### WHAT YOU WILL DO:
Scan the lines below for the word "right". Copy each line you find it in.

### INFORMATION SHOWN:
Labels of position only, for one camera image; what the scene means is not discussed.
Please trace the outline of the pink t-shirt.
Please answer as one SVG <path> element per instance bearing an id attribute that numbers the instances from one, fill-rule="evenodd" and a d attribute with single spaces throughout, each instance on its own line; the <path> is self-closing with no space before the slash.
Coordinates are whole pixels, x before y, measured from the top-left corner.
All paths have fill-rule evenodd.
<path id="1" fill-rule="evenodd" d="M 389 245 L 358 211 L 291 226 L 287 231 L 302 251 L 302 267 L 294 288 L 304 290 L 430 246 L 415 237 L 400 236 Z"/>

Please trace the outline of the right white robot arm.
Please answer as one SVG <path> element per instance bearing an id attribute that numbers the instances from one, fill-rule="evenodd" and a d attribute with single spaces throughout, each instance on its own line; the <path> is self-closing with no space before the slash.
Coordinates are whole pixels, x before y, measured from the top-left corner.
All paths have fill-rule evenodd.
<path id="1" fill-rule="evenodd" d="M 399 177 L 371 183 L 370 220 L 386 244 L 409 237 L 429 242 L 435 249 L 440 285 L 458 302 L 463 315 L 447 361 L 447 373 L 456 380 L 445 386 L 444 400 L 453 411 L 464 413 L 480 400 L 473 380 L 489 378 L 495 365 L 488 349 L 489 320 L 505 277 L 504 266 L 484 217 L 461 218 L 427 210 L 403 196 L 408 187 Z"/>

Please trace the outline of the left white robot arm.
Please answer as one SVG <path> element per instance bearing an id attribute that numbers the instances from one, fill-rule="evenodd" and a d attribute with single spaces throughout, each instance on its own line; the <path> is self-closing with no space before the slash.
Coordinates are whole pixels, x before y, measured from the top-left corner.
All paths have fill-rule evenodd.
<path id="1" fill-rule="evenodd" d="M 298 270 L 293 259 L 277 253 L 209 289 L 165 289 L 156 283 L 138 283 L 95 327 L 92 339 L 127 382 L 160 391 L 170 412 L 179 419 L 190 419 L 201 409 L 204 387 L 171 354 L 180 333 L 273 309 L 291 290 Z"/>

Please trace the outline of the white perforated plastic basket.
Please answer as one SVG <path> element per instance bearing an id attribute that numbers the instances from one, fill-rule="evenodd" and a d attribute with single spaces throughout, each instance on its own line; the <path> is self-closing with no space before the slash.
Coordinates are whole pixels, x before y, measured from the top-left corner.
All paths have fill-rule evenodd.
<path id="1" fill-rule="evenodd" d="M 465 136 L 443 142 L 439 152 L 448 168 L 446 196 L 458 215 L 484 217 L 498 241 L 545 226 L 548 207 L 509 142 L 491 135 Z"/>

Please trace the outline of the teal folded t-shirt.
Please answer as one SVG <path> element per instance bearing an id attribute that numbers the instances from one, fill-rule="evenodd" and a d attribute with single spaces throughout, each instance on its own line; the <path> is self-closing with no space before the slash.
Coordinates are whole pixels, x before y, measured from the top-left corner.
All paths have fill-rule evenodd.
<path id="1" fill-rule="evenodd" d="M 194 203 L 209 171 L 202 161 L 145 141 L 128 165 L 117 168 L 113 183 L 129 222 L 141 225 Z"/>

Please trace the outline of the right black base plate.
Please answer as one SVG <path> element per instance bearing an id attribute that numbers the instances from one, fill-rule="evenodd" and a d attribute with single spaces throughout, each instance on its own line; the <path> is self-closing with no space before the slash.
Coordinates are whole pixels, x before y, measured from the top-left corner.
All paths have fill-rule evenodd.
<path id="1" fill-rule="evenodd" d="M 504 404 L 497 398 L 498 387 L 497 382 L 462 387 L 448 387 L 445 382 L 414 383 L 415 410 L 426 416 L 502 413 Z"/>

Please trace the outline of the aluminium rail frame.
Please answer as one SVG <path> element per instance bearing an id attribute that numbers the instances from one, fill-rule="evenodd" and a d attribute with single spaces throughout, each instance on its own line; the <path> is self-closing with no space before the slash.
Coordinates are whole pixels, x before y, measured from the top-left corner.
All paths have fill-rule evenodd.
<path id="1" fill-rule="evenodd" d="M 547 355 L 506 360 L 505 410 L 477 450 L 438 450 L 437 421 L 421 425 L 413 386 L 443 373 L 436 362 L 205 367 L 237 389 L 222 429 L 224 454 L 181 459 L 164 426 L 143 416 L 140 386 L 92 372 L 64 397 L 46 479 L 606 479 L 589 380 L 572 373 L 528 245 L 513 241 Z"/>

### EXERCISE RESULT:
Please trace the outline of the right white robot arm.
Please trace the outline of the right black base plate.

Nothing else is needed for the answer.